In all my travels I never met with happier or more gently disposed persons than the people of the Male and Female Islands of Engano.

CHAPTER XXXIX

I BECOME A VICTIM OF DOMESTIC INFELICITY

Next morning the wise-ones, according to promise, informed me, by means of their power of second sight, that my ship was in the place where I had left her, which seemed probable, as it would no doubt be on land that Hartog and my friends would be looking for me.

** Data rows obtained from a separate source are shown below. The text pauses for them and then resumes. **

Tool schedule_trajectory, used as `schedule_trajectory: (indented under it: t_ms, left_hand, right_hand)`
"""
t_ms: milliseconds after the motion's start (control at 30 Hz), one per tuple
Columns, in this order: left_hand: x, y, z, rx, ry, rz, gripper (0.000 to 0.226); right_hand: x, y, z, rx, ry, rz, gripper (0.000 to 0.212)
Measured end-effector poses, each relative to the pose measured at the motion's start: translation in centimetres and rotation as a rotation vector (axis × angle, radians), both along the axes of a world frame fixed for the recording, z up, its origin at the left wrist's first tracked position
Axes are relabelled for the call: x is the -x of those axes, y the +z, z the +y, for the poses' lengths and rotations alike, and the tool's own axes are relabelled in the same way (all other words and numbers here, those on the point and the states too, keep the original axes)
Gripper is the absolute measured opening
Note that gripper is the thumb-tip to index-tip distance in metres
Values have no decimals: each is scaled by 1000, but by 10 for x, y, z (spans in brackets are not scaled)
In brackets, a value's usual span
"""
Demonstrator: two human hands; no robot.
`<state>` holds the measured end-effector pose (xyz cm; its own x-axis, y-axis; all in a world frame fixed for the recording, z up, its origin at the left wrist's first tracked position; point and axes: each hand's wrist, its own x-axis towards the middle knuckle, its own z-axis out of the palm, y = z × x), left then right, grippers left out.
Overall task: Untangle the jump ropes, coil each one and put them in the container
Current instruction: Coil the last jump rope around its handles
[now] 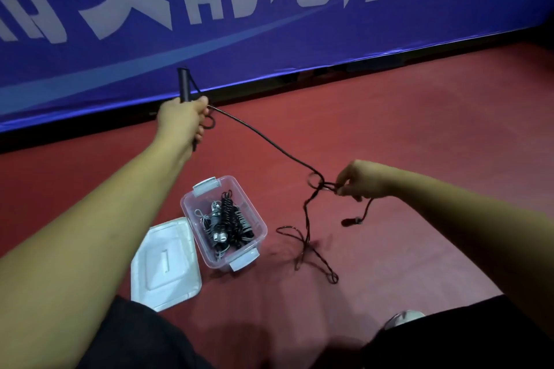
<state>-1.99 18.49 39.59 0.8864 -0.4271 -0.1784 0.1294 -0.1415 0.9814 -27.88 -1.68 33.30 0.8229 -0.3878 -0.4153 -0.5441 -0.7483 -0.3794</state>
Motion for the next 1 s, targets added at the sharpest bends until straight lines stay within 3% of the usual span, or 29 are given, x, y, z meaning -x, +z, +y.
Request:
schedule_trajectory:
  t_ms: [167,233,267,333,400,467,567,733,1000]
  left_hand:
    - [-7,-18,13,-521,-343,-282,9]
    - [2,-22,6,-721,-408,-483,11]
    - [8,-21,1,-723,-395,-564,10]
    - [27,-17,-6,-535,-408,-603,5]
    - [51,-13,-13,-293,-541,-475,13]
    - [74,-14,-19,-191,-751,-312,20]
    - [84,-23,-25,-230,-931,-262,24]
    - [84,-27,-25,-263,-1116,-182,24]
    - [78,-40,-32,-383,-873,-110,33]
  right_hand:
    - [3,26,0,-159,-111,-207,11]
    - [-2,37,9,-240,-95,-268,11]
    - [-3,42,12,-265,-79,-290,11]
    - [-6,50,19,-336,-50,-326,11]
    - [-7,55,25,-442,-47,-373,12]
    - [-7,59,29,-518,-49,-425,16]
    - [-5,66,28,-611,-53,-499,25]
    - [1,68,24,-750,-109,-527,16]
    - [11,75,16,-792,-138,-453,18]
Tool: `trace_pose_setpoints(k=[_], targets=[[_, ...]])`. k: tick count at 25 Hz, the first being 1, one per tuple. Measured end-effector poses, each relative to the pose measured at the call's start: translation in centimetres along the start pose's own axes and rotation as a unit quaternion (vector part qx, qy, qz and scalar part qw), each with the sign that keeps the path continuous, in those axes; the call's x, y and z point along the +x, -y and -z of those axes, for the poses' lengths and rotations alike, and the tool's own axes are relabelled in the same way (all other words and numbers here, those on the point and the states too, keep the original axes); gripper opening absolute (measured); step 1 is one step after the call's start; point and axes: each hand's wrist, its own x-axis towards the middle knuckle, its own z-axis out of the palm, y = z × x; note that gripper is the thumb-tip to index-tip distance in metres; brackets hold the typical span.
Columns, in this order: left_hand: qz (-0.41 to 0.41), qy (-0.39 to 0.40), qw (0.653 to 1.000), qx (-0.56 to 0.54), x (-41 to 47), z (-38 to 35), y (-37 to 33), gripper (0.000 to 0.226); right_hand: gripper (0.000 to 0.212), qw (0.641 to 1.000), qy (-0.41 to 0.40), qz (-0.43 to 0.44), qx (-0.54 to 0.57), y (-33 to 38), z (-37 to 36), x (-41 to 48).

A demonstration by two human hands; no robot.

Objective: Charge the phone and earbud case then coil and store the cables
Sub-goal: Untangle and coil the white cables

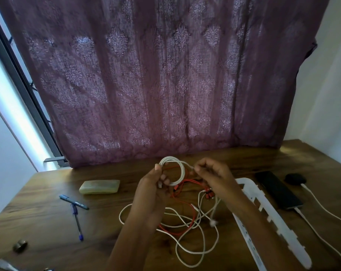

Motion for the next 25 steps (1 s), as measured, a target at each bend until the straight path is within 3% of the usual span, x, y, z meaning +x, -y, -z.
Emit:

I passed my word to the wise-ones that Hartog’s vessel would not visit the Engano Islands, since strangers were not welcome; and, having bid good-bye to the Amazons, I once more embarked with Sylvia in her canoe, and was paddled round the east end of the Great Barren Island, where, in the distance, was the “Golden Seahorse” still at anchor in the bay where I had last seen her.

When I came aboard Hartog was overjoyed at my return.  “I shall have to keep thee tied up, Peter,” he said to me, in jest at my frequent mishaps.  “You are for ever either falling overboard or running away.”  But when I told him of my adventure on Amazon Island he listened with great interest, expressing regret that I should have pledged my word against the ship’s calling there.  His disappointment, however, was modified when I told him that nothing of any commercial value was to be found upon either of the Engano Islands; nothing, in fact, being worthy of notice but the wonderful contentment of the inhabitants, a commodity which could not be carried away.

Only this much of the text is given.